Task material —
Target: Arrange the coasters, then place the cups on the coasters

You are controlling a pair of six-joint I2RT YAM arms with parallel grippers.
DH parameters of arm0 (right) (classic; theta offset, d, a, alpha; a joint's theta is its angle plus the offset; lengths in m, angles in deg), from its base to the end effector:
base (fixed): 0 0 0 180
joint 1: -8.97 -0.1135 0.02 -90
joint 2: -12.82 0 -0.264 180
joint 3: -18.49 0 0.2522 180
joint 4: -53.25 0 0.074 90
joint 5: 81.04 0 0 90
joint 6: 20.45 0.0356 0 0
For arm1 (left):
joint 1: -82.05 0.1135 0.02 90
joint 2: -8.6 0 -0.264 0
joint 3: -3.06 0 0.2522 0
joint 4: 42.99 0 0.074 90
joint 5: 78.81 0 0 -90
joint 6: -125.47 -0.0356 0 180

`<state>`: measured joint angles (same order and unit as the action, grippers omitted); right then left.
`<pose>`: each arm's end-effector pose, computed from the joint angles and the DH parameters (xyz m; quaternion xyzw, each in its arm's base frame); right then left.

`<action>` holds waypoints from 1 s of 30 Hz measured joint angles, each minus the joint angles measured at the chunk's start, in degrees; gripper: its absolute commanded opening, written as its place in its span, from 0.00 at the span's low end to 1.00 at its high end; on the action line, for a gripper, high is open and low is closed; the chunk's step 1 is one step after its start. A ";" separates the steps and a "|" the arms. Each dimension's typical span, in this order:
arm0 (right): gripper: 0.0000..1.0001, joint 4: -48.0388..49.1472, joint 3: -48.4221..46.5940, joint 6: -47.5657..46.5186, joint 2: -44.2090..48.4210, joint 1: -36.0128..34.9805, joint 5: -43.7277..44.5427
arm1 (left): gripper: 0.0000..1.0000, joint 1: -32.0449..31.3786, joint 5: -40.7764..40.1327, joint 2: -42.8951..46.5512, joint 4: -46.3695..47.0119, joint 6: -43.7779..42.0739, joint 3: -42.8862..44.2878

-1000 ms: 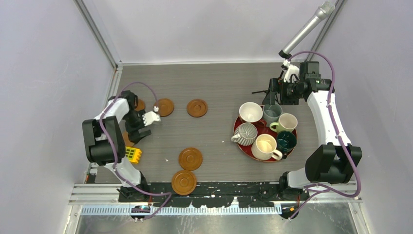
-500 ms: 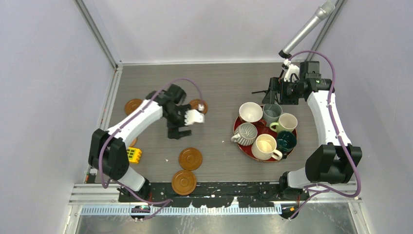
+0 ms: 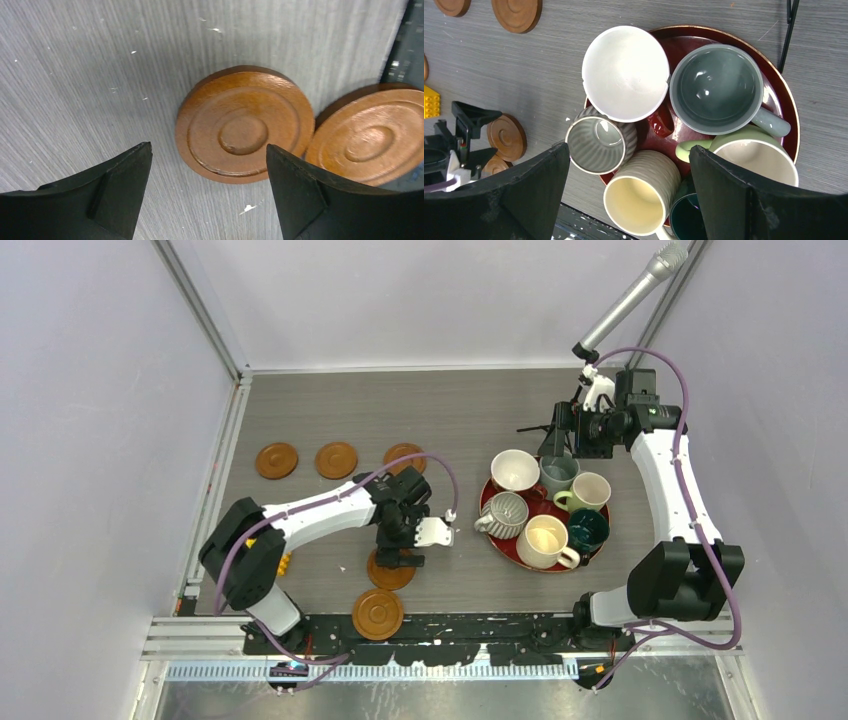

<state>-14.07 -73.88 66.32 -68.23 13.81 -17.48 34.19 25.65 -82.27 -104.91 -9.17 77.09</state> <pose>0.2857 -0.0083 0.3360 -0.0538 0.9318 0.1981 0.2993 0.1857 -0.2184 0.1980 0.7217 0.6738 -0.1279 0.0936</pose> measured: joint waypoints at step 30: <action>0.93 0.83 1.84 0.33 0.96 0.00 -0.02 | 0.64 31.32 -7.80 -1.18 7.26 -8.63 -6.14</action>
<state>-13.24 -72.04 66.65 -67.27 13.81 -17.50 65.52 17.84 -83.45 -97.65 -17.80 70.95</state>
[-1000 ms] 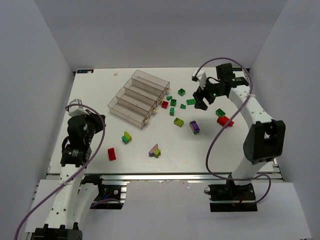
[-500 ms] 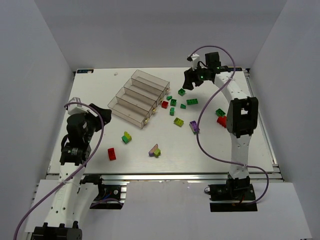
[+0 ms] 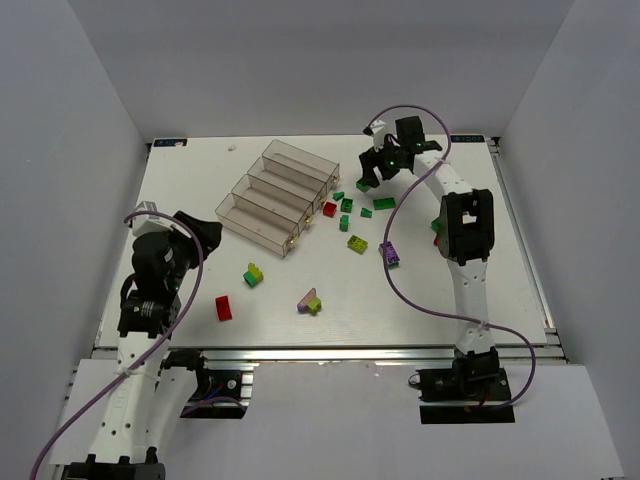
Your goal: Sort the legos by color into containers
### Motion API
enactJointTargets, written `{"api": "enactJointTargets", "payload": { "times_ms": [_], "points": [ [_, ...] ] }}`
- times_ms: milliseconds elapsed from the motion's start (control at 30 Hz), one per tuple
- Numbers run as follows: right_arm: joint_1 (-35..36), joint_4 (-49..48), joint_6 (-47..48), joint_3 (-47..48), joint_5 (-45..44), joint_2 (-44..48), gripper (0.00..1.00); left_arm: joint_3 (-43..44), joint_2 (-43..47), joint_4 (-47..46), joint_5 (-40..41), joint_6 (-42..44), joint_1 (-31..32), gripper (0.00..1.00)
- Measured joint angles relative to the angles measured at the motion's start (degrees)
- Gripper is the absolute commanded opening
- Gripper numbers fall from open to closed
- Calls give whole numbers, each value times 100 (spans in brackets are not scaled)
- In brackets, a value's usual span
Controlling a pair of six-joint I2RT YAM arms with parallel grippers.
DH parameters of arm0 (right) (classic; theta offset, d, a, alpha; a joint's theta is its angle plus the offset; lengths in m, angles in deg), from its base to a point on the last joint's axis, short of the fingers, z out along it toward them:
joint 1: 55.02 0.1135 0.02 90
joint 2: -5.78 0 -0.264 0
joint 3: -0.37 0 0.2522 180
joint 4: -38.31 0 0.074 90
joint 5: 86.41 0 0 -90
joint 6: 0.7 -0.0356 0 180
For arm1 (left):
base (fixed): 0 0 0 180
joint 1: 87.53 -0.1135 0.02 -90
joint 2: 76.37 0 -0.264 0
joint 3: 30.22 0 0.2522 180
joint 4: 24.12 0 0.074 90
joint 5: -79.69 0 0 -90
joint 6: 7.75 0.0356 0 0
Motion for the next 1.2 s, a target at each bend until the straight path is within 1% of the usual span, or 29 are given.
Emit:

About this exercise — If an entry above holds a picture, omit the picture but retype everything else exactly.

Solution to this task —
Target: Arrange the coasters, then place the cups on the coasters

You are controlling a pair of six-joint I2RT YAM arms with parallel grippers.
DH parameters of arm0 (right) (classic; theta offset, d, a, alpha; a joint's theta is its angle plus the offset; lengths in m, angles in deg), from its base to the end effector:
base (fixed): 0 0 0 180
joint 1: -8.97 -0.1135 0.02 -90
joint 2: -12.82 0 -0.264 180
joint 3: -18.49 0 0.2522 180
joint 4: -53.25 0 0.074 90
joint 5: 81.04 0 0 90
joint 6: 20.45 0.0356 0 0
For arm1 (left):
joint 1: -82.05 0.1135 0.02 90
joint 2: -8.6 0 -0.264 0
joint 3: -3.06 0 0.2522 0
joint 4: 42.99 0 0.074 90
joint 5: 78.81 0 0 -90
joint 6: -125.47 -0.0356 0 180

`<state>`: measured joint angles (same order and unit as the action, grippers omitted); right then left.
`<pose>`: each arm's end-effector pose, computed from the joint angles and the DH parameters (xyz m; quaternion xyzw, each in its arm's base frame); right then left.

`<action>` holds waypoints from 1 s of 30 Hz measured joint angles, each minus the joint angles measured at the chunk's start, in degrees; gripper: its absolute commanded opening, written as its place in its span, from 0.00 at the span's low end to 1.00 at its high end; on the action line, for a gripper, high is open and low is closed; the chunk's step 1 is one step after its start. A ";" separates the steps and a "|" the arms. Each dimension's typical span, in this order:
arm0 (right): gripper: 0.0000..1.0001, joint 4: -48.0388..49.1472, joint 3: -48.4221..46.5940, joint 6: -47.5657..46.5186, joint 2: -44.2090..48.4210, joint 1: -36.0128..34.9805, joint 5: -43.7277..44.5427
arm1 (left): gripper: 0.0000..1.0000, joint 1: -32.0449..31.3786, joint 5: -40.7764..40.1327, joint 2: -42.8951..46.5512, joint 4: -46.3695..47.0119, joint 6: -43.7779..42.0739, joint 3: -42.8862..44.2878

-1000 ms: 
-500 ms: 
+0 ms: 

<state>-14.07 -73.88 66.32 -68.23 13.81 -17.48 34.19 25.65 -82.27 -104.91 -9.17 77.09</state> <pose>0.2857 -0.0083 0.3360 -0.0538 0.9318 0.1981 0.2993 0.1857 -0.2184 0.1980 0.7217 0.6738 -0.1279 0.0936</pose> measured: joint waypoints at step 30: <action>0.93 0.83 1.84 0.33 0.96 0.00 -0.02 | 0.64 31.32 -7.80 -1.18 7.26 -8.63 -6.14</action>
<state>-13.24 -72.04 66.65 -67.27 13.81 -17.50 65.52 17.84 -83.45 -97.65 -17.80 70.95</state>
[-1000 ms] 
[-500 ms] 
[+0 ms] 
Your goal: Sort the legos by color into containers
### Motion API
enactJointTargets, written `{"api": "enactJointTargets", "payload": { "times_ms": [_], "points": [ [_, ...] ] }}`
- times_ms: milliseconds elapsed from the motion's start (control at 30 Hz), one per tuple
- Numbers run as follows: right_arm: joint_1 (-35..36), joint_4 (-49..48), joint_6 (-47..48), joint_3 (-47..48), joint_5 (-45..44), joint_2 (-44..48), gripper (0.00..1.00); left_arm: joint_3 (-43..44), joint_2 (-43..47), joint_4 (-47..46), joint_5 (-40..41), joint_6 (-42..44), joint_1 (-31..32), gripper (0.00..1.00)
- Measured joint angles relative to the angles measured at the motion's start (degrees)
- Gripper is the absolute commanded opening
- Gripper numbers fall from open to closed
- Calls give whole numbers, each value times 100 (spans in brackets are not scaled)
- In brackets, a value's usual span
Controlling a pair of six-joint I2RT YAM arms with parallel grippers.
DH parameters of arm0 (right) (classic; theta offset, d, a, alpha; a joint's theta is its angle plus the offset; lengths in m, angles in deg), from its base to a point on the last joint's axis, short of the fingers, z out along it toward them:
joint 1: 55.02 0.1135 0.02 90
joint 2: -5.78 0 -0.264 0
joint 3: -0.37 0 0.2522 180
joint 4: -38.31 0 0.074 90
joint 5: 86.41 0 0 -90
joint 6: 0.7 -0.0356 0 180
For arm1 (left):
base (fixed): 0 0 0 180
joint 1: 87.53 -0.1135 0.02 -90
joint 2: 76.37 0 -0.264 0
joint 3: 30.22 0 0.2522 180
joint 4: 24.12 0 0.074 90
joint 5: -79.69 0 0 -90
joint 6: 7.75 0.0356 0 0
Motion for the next 1.2 s, a target at each bend until the straight path is within 1% of the usual span, or 29 are given.
Emit:

There is nothing more to the exercise.